Prompt: Restate every record that follows, keeping it exact.

Supplied material:
Content starts

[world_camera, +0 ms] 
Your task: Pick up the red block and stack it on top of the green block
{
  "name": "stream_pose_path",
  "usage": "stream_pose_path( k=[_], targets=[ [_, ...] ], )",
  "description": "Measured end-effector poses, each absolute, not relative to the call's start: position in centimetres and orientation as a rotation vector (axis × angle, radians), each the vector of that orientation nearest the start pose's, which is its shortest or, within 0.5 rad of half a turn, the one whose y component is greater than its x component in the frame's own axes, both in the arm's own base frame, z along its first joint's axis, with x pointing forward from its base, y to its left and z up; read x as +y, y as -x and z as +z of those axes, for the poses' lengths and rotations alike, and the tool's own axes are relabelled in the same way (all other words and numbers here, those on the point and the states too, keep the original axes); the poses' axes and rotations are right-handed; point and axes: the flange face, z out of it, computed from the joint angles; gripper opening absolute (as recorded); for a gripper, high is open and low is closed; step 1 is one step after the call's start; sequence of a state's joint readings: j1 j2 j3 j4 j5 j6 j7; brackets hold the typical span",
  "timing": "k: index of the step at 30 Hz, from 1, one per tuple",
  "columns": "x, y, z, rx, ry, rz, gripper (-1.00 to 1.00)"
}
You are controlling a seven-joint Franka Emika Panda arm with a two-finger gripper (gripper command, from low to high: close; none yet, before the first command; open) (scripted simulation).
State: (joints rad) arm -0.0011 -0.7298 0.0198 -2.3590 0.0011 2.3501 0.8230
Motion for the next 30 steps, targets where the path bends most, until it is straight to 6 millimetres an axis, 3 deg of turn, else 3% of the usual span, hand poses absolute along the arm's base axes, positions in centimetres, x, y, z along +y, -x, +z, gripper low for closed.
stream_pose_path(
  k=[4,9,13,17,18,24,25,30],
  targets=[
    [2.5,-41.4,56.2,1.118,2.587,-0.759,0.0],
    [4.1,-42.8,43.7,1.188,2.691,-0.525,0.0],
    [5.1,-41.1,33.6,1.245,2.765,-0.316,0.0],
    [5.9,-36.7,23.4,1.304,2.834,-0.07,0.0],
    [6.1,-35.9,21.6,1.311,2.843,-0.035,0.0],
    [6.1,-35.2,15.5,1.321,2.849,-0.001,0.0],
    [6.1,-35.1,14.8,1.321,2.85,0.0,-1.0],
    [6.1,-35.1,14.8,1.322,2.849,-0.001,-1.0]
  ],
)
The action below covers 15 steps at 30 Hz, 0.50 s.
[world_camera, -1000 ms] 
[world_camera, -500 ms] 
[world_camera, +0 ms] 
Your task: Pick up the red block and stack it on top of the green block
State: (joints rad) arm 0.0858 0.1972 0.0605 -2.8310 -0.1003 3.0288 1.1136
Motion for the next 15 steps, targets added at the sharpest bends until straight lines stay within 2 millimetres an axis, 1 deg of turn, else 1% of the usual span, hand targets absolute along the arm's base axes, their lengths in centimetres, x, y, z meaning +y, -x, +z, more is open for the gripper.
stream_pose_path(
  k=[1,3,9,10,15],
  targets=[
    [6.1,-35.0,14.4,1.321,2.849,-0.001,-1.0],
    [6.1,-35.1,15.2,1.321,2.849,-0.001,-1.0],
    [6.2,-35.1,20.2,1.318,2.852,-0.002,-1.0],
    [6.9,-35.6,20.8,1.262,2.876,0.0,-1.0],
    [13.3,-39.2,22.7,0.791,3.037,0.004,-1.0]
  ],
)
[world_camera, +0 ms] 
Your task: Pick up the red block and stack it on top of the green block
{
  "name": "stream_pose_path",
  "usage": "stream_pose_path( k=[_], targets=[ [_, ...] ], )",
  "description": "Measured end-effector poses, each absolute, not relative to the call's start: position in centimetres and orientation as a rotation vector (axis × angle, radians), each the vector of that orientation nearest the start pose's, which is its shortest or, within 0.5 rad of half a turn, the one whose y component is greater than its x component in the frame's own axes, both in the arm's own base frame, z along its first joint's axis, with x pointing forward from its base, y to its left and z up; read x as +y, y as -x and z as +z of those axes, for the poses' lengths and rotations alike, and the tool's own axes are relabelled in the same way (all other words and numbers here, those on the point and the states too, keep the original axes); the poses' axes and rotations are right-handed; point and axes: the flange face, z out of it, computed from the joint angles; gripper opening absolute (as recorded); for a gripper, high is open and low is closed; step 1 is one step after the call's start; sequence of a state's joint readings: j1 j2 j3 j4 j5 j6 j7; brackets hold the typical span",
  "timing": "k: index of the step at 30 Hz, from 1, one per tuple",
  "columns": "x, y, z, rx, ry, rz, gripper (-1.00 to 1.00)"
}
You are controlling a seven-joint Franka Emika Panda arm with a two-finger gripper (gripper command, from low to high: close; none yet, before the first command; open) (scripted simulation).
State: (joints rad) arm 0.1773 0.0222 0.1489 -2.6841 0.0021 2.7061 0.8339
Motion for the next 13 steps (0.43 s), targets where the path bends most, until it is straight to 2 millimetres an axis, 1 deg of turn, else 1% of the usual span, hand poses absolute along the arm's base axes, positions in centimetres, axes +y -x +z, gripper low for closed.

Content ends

Answer for this exercise:
[world_camera, +0 ms] 
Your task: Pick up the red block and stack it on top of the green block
{
  "name": "stream_pose_path",
  "usage": "stream_pose_path( k=[_], targets=[ [_, ...] ], )",
  "description": "Measured end-effector poses, each absolute, not relative to the call's start: position in centimetres and orientation as a rotation vector (axis × angle, radians), each the vector of that orientation nearest the start pose's, which is its shortest or, within 0.5 rad of half a turn, the one whose y component is greater than its x component in the frame's own axes, both in the arm's own base frame, z along its first joint's axis, with x pointing forward from its base, y to its left and z up; read x as +y, y as -x and z as +z of those axes, for the poses' lengths and rotations alike, and the tool's own axes are relabelled in the same way (all other words and numbers here, those on the point and the states too, keep the original axes); the poses' axes and rotations are right-handed; point and axes: the flange face, z out of it, computed from the joint angles; gripper opening absolute (as recorded); for a gripper, high is open and low is closed; step 1 is one step after the call's start; sequence of a state's joint readings: j1 j2 j3 j4 j5 j6 j7; brackets hold the typical span",
  "timing": "k: index of the step at 30 Hz, from 1, one per tuple",
  "columns": "x, y, z, rx, ry, rz, gripper (-1.00 to 1.00)"
}
You are controlling a seven-joint Franka Emika Panda arm with a two-finger gripper (gripper command, from low to high: close; none yet, before the first command; open) (scripted simulation).
State: (joints rad) arm -0.0011 -0.7298 0.0198 -2.3590 0.0011 2.3501 0.8230
Motion for the next 30 steps, targets where the path bends most, until it is straight to 6 millimetres an axis, 3 deg of turn, else 3% of the usual span, hand poses absolute along the arm's base axes, positions in centimetres, x, y, z along +y, -x, +z, gripper low for closed.
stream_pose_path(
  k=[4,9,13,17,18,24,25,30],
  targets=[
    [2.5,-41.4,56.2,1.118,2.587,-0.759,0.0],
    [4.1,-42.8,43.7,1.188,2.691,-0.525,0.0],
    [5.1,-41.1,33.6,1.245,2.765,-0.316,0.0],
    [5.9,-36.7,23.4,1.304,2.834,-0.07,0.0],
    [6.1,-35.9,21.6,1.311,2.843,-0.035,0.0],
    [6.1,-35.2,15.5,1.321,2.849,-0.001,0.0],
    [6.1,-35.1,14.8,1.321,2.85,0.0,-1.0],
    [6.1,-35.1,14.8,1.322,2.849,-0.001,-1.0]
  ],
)
The action below covers 15 steps at 30 Hz, 0.50 s.
[world_camera, -1000 ms] 
[world_camera, -500 ms] 
[world_camera, +0 ms] 
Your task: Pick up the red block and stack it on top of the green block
State: (joints rad) arm 0.0858 0.1972 0.0605 -2.8310 -0.1003 3.0288 1.1136
Motion for the next 15 steps, targets added at the sharpest bends until straight lines stay within 2 millimetres an axis, 1 deg of turn, else 1% of the usual span, hand targets absolute along the arm's base axes, their lengths in centimetres, x, y, z meaning +y, -x, +z, more is open for the gripper.
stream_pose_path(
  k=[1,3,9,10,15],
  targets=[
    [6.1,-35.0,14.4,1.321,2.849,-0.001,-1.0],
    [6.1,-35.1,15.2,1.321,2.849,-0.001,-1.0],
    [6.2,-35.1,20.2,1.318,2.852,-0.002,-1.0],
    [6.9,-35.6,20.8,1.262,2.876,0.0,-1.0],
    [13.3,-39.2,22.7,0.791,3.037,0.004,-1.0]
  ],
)
[world_camera, +0 ms] 
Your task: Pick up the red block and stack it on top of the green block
{
  "name": "stream_pose_path",
  "usage": "stream_pose_path( k=[_], targets=[ [_, ...] ], )",
  "description": "Measured end-effector poses, each absolute, not relative to the call's start: position in centimetres and orientation as a rotation vector (axis × angle, radians), each the vector of that orientation nearest the start pose's, which is its shortest or, within 0.5 rad of half a turn, the one whose y component is greater than its x component in the frame's own axes, both in the arm's own base frame, z along its first joint's axis, with x pointing forward from its base, y to its left and z up; read x as +y, y as -x and z as +z of those axes, for the poses' lengths and rotations alike, and the tool's own axes are relabelled in the same way (all other words and numbers here, those on the point and the states too, keep the original axes); the poses' axes and rotations are right-handed; point and axes: the flange face, z out of it, computed from the joint angles; gripper opening absolute (as recorded); for a gripper, high is open and low is closed; step 1 is one step after the call's start; sequence of a state's joint readings: j1 j2 j3 j4 j5 j6 j7; brackets hold the typical span",
  "timing": "k: index of the step at 30 Hz, from 1, one per tuple",
  "columns": "x, y, z, rx, ry, rz, gripper (-1.00 to 1.00)"
}
You are controlling a seven-joint Franka Emika Panda arm with a two-finger gripper (gripper command, from low to high: close; none yet, before the first command; open) (scripted simulation).
State: (joints rad) arm 0.1773 0.0222 0.1489 -2.6841 0.0021 2.7061 0.8339
Motion for the next 13 steps (0.43 s), targets where the path bends most, until it is straight to 2 millimetres an axis, 1 deg of turn, else 1% of the usual span, hand poses absolute along the arm's base axes, positions in centimetres, axes +y -x +z, gripper low for closed.

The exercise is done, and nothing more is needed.